| Task |
Given the entries below, would you transcribe exactly the lines starting at the one with "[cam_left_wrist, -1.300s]" and ending at the one with "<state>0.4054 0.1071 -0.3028", both kept, pictures omitted, nothing extra?

[Collected data entries]

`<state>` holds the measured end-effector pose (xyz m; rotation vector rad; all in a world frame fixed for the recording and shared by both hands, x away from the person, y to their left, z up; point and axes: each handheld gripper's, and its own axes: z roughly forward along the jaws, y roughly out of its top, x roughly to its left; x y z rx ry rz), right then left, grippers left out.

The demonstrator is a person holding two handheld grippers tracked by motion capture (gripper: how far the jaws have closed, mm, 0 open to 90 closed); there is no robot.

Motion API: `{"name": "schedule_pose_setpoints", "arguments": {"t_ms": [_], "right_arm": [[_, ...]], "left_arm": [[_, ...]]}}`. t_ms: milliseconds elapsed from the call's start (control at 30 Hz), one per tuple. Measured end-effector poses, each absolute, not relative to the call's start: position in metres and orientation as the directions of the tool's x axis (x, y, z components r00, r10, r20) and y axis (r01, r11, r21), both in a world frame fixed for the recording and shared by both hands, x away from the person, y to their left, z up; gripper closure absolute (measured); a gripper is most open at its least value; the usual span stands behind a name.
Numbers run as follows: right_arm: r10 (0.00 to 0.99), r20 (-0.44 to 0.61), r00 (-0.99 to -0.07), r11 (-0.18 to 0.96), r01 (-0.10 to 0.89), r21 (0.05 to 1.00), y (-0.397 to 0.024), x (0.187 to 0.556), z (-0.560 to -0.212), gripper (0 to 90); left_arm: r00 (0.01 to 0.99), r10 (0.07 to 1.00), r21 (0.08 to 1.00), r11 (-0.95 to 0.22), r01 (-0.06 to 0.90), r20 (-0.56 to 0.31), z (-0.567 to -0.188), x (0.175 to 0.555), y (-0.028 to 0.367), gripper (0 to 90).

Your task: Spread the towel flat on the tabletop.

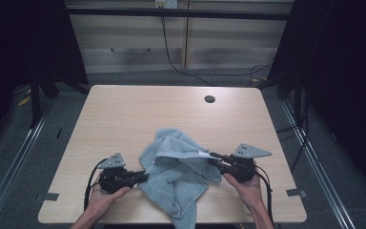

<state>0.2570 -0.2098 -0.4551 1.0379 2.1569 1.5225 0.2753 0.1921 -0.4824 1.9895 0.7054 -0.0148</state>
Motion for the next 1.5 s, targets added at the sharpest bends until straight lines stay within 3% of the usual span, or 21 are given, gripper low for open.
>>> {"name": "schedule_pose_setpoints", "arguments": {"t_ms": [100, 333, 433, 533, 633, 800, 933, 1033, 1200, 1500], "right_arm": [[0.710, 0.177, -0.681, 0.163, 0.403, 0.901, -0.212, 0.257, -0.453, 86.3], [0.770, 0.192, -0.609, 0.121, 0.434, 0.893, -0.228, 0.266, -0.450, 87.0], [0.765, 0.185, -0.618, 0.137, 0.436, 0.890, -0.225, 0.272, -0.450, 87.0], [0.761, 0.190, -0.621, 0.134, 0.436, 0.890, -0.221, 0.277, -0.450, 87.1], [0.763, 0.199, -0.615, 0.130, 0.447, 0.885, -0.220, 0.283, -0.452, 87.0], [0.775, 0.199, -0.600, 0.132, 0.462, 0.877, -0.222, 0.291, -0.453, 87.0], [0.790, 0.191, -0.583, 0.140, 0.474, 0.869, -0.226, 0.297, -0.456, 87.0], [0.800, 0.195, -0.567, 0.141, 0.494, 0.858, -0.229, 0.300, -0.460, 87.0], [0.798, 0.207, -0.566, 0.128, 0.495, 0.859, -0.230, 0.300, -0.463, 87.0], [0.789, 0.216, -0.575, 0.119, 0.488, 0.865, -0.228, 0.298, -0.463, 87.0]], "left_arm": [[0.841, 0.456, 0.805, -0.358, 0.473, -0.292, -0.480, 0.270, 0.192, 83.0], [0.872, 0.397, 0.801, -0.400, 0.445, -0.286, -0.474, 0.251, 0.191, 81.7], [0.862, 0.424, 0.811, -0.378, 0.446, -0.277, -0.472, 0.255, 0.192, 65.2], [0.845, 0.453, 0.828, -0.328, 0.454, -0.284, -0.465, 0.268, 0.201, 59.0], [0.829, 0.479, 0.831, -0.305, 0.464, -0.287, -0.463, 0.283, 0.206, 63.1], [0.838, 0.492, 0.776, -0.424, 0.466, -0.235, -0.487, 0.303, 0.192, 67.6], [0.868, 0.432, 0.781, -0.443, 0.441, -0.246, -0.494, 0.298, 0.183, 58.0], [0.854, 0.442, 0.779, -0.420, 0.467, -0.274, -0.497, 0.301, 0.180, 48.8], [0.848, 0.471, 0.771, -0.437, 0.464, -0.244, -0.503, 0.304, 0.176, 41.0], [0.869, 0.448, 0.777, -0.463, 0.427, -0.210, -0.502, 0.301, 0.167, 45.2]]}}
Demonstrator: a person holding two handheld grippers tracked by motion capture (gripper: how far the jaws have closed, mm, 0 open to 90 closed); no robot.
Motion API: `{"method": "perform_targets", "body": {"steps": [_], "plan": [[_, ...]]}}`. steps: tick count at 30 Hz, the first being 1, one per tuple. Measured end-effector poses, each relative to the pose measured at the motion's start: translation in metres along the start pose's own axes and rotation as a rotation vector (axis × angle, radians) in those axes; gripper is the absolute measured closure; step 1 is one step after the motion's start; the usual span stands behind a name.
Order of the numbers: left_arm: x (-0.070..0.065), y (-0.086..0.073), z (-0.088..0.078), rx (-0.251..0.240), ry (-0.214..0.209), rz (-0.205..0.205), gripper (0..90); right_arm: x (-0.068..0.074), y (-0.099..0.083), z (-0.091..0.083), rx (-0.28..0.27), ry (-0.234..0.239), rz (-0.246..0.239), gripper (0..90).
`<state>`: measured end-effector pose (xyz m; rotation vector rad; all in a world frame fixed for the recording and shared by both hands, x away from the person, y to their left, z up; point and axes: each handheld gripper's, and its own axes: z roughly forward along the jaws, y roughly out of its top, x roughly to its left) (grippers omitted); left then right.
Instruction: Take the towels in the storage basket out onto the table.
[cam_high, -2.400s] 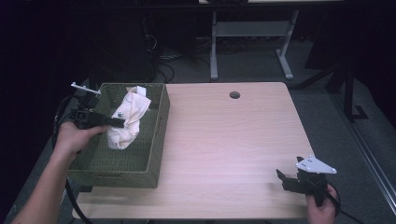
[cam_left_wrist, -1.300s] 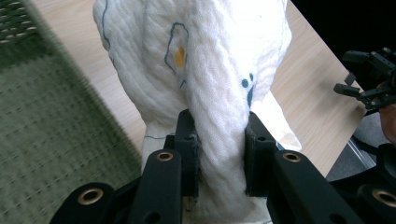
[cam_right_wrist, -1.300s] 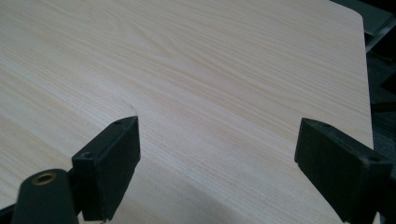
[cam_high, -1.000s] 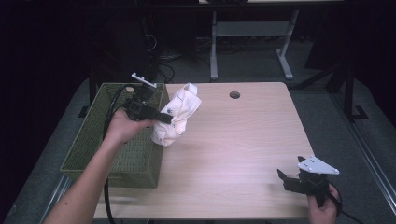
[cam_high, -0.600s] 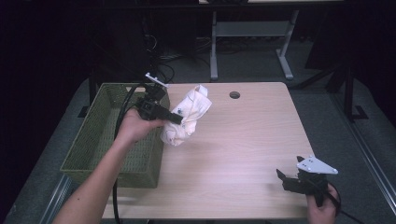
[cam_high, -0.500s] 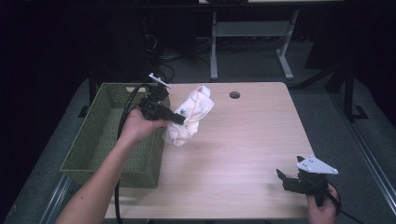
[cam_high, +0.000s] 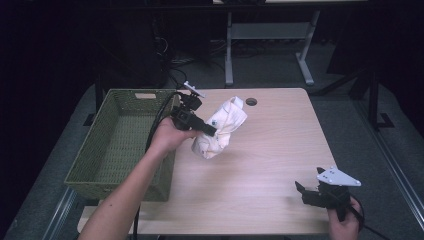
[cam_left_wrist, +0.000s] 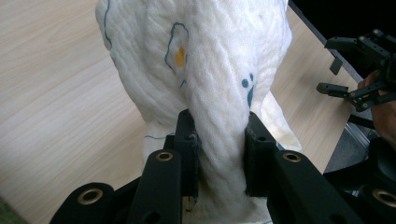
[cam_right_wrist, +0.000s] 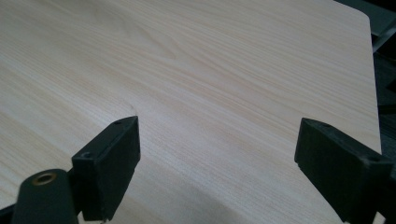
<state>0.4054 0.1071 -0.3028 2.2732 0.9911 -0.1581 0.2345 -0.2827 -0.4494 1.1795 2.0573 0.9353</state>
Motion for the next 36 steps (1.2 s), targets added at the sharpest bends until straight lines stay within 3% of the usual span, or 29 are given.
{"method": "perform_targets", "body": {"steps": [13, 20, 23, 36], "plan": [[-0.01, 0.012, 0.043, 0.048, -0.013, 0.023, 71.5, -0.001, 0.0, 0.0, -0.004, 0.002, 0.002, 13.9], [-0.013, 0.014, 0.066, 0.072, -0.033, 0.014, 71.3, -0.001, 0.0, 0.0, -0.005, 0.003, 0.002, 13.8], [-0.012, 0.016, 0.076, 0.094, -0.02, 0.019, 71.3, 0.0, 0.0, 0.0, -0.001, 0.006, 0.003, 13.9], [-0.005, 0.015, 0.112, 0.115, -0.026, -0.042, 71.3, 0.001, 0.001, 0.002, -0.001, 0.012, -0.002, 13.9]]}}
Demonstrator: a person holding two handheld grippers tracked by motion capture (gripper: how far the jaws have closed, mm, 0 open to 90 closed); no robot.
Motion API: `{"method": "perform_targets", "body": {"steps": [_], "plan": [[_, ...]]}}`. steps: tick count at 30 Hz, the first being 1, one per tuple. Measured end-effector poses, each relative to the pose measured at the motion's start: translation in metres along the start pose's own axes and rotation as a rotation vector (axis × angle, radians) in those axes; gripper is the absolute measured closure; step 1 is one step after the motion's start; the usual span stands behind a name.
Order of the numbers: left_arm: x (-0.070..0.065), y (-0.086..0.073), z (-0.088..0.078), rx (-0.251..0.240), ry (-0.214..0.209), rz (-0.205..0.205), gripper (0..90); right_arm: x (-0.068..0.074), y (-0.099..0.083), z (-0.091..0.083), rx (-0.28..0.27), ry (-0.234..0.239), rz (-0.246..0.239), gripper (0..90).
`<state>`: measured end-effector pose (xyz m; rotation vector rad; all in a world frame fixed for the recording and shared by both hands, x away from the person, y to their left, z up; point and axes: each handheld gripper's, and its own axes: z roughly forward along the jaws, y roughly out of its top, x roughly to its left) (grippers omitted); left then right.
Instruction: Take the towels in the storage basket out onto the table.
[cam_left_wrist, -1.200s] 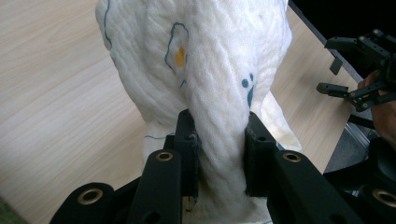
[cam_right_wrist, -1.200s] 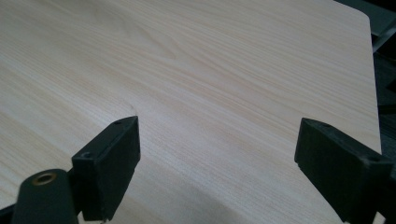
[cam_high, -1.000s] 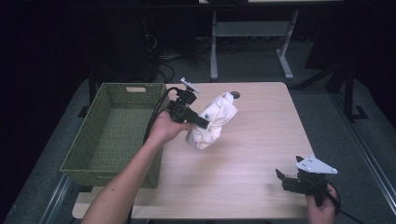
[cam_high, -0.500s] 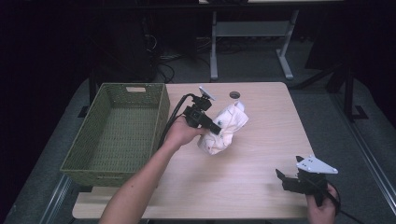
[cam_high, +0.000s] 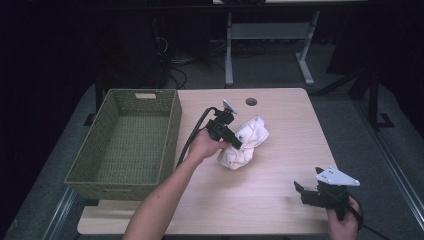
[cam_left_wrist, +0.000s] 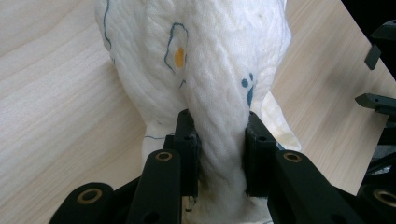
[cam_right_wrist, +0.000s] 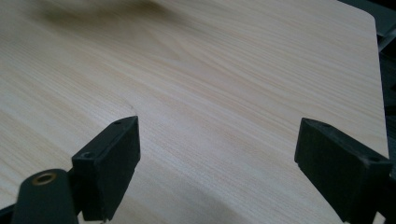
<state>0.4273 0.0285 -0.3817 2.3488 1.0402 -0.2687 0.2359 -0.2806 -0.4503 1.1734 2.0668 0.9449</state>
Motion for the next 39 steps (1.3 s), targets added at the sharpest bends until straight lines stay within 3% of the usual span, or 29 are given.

| Response box |
[cam_left_wrist, -1.300s] 
[cam_right_wrist, -1.300s] 
[cam_high, -1.000s] 
[cam_high, -0.600s] 
[cam_high, -0.500s] 
[cam_high, +0.000s] 
[cam_left_wrist, +0.000s] 
[cam_right_wrist, +0.000s] 
<state>0.4054 0.1071 -0.3028 2.2732 0.9911 -0.1581 0.2345 -0.2827 -0.4494 1.1795 2.0573 0.9353</state>

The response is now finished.